# Required action:
The entries below contain a line with "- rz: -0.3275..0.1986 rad" and a line with "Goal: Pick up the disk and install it". Quote exactly those two lines and all lines between them.
══ Task data
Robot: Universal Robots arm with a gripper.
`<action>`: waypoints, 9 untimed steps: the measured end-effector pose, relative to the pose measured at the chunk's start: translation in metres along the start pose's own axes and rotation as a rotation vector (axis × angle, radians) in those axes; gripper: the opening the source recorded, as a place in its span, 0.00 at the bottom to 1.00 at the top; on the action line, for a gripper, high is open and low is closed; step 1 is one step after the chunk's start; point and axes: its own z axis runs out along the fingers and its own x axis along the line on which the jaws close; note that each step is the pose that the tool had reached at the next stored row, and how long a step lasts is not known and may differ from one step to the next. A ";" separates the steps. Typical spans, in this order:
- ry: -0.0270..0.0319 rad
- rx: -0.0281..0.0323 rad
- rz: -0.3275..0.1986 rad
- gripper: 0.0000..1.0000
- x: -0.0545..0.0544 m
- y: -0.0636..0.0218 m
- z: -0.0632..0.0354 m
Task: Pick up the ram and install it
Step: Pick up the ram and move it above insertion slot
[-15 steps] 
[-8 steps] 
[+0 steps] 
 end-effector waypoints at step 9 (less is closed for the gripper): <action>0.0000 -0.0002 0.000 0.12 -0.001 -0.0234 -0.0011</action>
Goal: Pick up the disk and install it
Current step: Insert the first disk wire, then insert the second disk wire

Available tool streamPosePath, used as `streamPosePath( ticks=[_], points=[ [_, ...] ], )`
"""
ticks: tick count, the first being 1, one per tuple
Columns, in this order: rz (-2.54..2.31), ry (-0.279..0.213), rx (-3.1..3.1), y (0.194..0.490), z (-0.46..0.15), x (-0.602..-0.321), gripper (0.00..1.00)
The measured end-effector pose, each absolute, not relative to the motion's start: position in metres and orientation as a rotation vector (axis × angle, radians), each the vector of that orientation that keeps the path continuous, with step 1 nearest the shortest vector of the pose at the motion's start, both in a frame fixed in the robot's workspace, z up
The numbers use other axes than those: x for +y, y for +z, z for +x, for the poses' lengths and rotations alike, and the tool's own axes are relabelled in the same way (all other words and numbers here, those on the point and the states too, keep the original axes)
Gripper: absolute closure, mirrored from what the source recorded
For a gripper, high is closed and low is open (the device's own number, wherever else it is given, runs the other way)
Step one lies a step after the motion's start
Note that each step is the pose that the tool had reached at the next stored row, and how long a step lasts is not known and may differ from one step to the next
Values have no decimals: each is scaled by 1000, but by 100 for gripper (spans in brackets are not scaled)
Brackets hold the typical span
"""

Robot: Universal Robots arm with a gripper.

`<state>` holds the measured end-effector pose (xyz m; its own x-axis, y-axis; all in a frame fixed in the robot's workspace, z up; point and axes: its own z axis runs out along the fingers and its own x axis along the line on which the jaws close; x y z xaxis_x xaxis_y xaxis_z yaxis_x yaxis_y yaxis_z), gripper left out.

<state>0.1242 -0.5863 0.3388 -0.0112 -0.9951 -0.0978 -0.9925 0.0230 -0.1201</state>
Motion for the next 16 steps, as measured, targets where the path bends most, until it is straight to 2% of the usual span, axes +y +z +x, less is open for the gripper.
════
# Task response:
- rz: -0.3275..0.1986 rad
- gripper: 0.0000..1.0000
- x: -0.0545..0.0544 m
- y: -0.0636..0.0218 m
- z: -0.0632..0.0354 m
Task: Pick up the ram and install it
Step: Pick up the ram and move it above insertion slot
[-15 steps] 
[-8 steps] 
[+0 steps] 
 end-effector waypoints at step 9 (less is closed for the gripper): <action>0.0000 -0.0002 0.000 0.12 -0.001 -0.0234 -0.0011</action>
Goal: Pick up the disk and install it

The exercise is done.